The book begins by arguing that "the science of global warming is far from settled." Although Lawson accepts that warming is real, he questions the validity of global climate models.

=== Book reviews ===
The book has been reviewed by, amongst others, Nature Reports Climate Change, Literary Review, The Guardian, The Spectator, and The Daily Telegraph.

=== Scientific judgment ===
James Dent reviewed the book in the Royal Meteorological Society's journal Weather. Robert Watson, the former Chair of the IPCC, accused Lawson of selective quotation and not understanding "the current scientific and economic debate". He also wrote in a letter to a newspaper: "Lord Lawson's perspective that the UK and Europe are over-reacting to the threat of human-induced climate change is substantially wrong and ignores a significant body of scientific, technological and economic evidence."

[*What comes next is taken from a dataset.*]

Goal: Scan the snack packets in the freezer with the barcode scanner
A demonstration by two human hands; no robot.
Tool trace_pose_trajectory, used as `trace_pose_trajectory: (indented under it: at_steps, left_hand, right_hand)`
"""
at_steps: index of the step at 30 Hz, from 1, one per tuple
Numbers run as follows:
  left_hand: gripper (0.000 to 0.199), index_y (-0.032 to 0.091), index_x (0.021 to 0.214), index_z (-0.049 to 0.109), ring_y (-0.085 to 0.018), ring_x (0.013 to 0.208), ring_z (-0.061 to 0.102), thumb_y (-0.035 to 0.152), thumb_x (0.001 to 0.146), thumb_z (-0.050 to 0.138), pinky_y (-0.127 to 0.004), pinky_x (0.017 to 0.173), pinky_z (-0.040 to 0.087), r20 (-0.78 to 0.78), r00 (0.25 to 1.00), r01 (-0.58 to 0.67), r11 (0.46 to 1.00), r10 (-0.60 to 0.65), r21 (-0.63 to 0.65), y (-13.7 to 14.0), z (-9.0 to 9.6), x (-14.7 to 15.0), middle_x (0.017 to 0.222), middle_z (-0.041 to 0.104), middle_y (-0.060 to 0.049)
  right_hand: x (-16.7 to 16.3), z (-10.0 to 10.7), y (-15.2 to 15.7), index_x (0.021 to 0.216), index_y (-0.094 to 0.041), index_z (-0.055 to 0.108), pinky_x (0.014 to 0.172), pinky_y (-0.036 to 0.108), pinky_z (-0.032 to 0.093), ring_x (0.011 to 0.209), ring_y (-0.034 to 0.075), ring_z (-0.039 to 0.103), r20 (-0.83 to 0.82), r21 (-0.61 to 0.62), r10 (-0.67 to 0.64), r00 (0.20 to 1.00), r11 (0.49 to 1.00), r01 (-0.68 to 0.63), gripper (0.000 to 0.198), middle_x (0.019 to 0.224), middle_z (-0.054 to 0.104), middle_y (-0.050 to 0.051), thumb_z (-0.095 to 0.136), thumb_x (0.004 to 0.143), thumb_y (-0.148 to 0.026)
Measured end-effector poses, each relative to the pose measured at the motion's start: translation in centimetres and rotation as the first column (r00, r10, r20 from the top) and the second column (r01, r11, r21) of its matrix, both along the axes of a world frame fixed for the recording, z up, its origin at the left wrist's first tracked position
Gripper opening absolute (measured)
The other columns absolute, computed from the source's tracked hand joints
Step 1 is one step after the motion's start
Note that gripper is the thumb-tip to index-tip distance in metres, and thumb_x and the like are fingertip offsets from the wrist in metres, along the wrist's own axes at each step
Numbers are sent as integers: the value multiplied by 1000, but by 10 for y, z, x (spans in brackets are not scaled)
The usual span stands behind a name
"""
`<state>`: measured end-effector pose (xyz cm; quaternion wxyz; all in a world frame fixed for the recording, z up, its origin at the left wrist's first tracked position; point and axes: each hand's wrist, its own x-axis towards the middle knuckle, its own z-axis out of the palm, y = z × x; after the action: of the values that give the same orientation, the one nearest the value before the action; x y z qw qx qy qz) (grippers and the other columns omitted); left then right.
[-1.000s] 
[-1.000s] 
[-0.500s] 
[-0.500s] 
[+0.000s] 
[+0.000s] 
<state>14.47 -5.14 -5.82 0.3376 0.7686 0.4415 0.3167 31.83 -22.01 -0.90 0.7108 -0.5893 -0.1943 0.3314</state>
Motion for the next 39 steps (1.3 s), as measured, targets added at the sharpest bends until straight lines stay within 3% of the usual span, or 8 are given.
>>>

Sir John Houghton reported that "Although Lawson makes some worthwhile critiques of energy policy,... his book is largely one of misleading messages." Lawson ignores or misunderstands the science, brushes off economic analysis by the International Energy Agency, and lumps respected scientists with purveyors of nonsense. Jean Palutikof, one of the authors of a new IPCC report, said: "By the time you get past 2050 the winners become fewer and fewer. By 2100, we will be losing almost everywhere." She also said that Lawson's view was "very wrong" when it came to the availability of water.

In 2008, scientists from the Met Office's Hadley Centre responded to Lawson's contention that there has been no global warming since 2000, saying this was due to the La Niña cooling event of early 2007.